Under the share lending agreement, Charter expects to issue approximately 22.0 million shares of Class A common stock to Citigroup. Citigroup intends to offer the shares for sale at a price of $1.19 per share. The shares of the Class A common stock are being offered on a "best efforts" basis.
This offering of Charter's Class A common stock was conducted to facilitate transactions by which investors in Charter's 5.875% convertible senior notes due 2009 issued on November 22, 2004 will hedge their investments in the convertible senior notes.
These shares were not and are not offered to, and could not and cannot be purchased by, any person who held an open short position in Charter Class A common stock at the time of the offer or sale, any person who purchased the shares on behalf of or for the account of such person, or any person who had an arrangement or understanding to resell, lend or otherwise transfer (directly or indirectly) the shares to such a person. Purchasers of these shares were required to certify the foregoing in writing.
Charter will not receive any of the proceeds from the sale of this Class A common stock. However, under the share lending agreement, Charter will receive a loan fee of $.001 for each share that it lends to Citigroup.
This press release shall not constitute an offer to sell or the solicitation of an offer to buy the shares, nor shall there be any sale of the shares in any state in which such offer, solicitation or sale would be unlawful.

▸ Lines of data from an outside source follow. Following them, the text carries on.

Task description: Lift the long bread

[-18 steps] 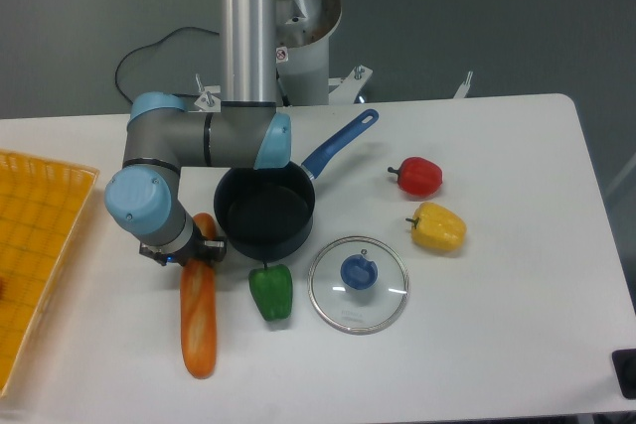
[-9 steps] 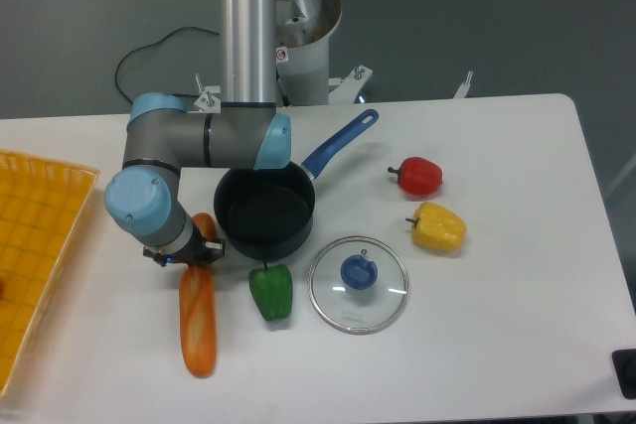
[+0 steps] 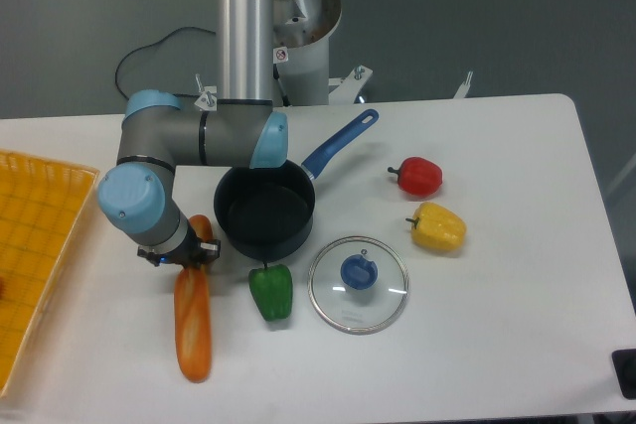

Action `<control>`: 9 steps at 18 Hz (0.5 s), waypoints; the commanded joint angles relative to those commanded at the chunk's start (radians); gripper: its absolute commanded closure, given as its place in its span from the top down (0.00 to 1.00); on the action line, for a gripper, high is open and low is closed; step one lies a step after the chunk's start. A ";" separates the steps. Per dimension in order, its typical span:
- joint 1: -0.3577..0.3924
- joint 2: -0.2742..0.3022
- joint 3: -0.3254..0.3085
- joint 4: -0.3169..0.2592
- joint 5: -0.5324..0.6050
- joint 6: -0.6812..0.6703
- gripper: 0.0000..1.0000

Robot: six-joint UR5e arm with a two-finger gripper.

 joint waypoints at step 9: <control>0.008 0.064 0.041 -0.057 -0.011 0.092 0.00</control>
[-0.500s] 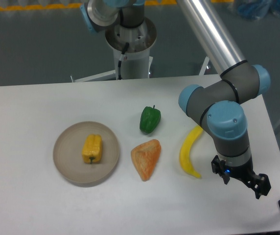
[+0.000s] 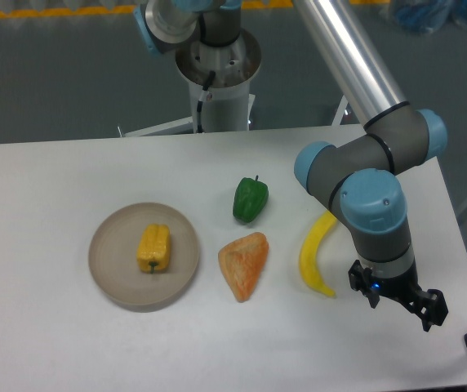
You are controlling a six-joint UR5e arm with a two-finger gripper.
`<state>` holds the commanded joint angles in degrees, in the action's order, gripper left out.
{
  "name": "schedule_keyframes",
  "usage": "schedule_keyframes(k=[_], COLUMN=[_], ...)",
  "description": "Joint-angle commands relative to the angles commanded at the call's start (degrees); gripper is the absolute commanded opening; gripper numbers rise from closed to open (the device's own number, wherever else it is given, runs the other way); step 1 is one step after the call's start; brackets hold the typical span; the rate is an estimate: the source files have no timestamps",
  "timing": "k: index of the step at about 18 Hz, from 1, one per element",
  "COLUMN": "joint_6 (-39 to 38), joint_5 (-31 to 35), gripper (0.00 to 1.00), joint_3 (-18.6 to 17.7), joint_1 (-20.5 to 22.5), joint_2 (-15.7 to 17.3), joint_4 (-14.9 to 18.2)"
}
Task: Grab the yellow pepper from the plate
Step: 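Move the gripper from beside the banana to above the yellow pepper on the plate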
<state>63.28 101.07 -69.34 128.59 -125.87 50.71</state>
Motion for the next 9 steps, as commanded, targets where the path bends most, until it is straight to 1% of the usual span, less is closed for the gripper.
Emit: schedule_keyframes(k=[2,5,7,8,9], joint_6=[-0.18,-1.84,-4.73,-6.57,-9.64], joint_5=[0.17,0.09,-0.61,-0.88,-2.45], gripper=[1.0,1.0,1.0,1.0,1.0], joint_3=[-0.36,-3.69,-8.07,-10.18,-12.9], joint_1=[-1.23,-2.19,-2.46,-2.46,-2.64], joint_2=[1.06,4.21,8.95,11.06,14.21], joint_4=[0.17,0.53,1.23,2.19,3.33])
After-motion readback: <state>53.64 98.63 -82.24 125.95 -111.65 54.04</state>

A written copy of the prospectus relating to the offering may be obtained making a request therefore to the offices of Citigroup Global Markets Inc., Brooklyn Army Terminal, 140 58th Street, 8th Floor, Brooklyn, New York, 11220, telephone: 718-765-6732.
Cautionary Statement Regarding Forward-Looking Statements:
This release includes forward-looking statements within the meaning of Section 27A of the Securities Act of 1933, as amended (the "Securities Act"), and Section 21E of the Securities Exchange Act of 1934, as amended (the "Exchange Act"), regarding, among other things, our plans, strategies and prospects, both business and financial. Although we believe that our plans, intentions and expectations reflected in or suggested by these forward-looking statements are reasonable, we cannot assure you that we will achieve or realize these plans, intentions or expectations. Forward-looking statements are inherently subject to risks, uncertainties and assumptions. Many of the forward-looking statements contained in this release may be identified by the use of forward-looking words such as "believe," "expect," "anticipate," "should," "planned," "will," "may," "intend," "estimated" and "potential," among others. Important factors that could cause actual results to differ materially from the forward-looking statements we make in this release are set forth in reports or documents that we file from time to time with the SEC.
All forward-looking statements attributable to us or any person acting on our behalf are expressly qualified in their entirety by this cautionary statement. We are under no duty or obligation to update any of the forward-looking statements after the date of this release.
CONTACT: Charter Communications Inc., St. Louis
Anita Lamont, 314-543-2215
Mary Jo Moehle, 314-543-2397
SOURCE: Charter Communications, Inc.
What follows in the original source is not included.